* _ABOUT THIS TASK_:
Among the lines below, a stretch begins at the one with "Find small orange" and ends at the one with "One camera frame". Repeat that stretch exactly, ends included.

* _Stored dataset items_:
□ □ □ □

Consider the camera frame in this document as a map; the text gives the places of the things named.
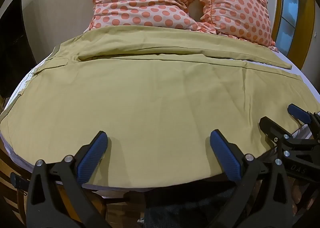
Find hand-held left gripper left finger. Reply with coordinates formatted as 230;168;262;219
26;131;110;228

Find olive yellow bed sheet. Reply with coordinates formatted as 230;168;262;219
0;25;320;190

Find person's dark jeans legs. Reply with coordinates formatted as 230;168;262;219
144;175;310;228

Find large orange polka dot pillow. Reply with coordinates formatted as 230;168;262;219
86;0;202;34

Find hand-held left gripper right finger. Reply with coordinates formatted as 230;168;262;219
209;129;295;228

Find wooden bed frame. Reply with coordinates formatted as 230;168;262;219
0;140;150;228

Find small orange polka dot pillow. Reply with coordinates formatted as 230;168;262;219
194;0;278;52

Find yellow framed window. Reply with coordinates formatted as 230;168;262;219
271;0;316;68

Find black cylindrical knob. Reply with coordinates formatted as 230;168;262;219
10;172;31;191

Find dark cabinet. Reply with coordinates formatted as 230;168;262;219
0;0;37;99

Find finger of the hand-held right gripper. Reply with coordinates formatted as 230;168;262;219
287;104;320;131
259;116;295;149

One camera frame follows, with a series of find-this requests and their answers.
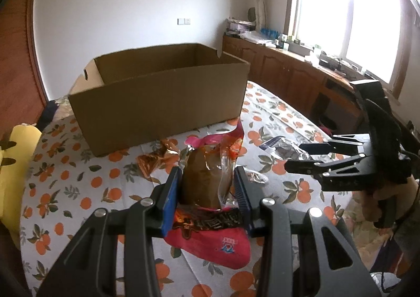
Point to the brown bread packet pink ends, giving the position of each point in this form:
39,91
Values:
200,179

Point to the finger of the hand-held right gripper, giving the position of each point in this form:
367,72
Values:
331,146
315,166

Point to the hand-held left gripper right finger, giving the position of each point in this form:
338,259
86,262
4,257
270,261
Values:
243,200

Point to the yellow plush toy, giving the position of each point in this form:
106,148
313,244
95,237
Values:
16,169

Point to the pink box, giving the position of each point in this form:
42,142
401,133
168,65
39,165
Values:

□ □ □ □

* _ANSWER FOR THIS EXERCISE_:
Find small orange polka dot pillow. Reply with coordinates formatted as 230;168;262;219
194;0;278;52

Find yellow framed window. Reply with coordinates formatted as 230;168;262;219
271;0;316;68

Find black cylindrical knob. Reply with coordinates formatted as 230;168;262;219
10;172;31;191

Find dark cabinet. Reply with coordinates formatted as 230;168;262;219
0;0;37;99

Find finger of the hand-held right gripper. Reply with coordinates formatted as 230;168;262;219
287;104;320;131
259;116;295;149

One camera frame follows, with a series of find-this requests and their answers.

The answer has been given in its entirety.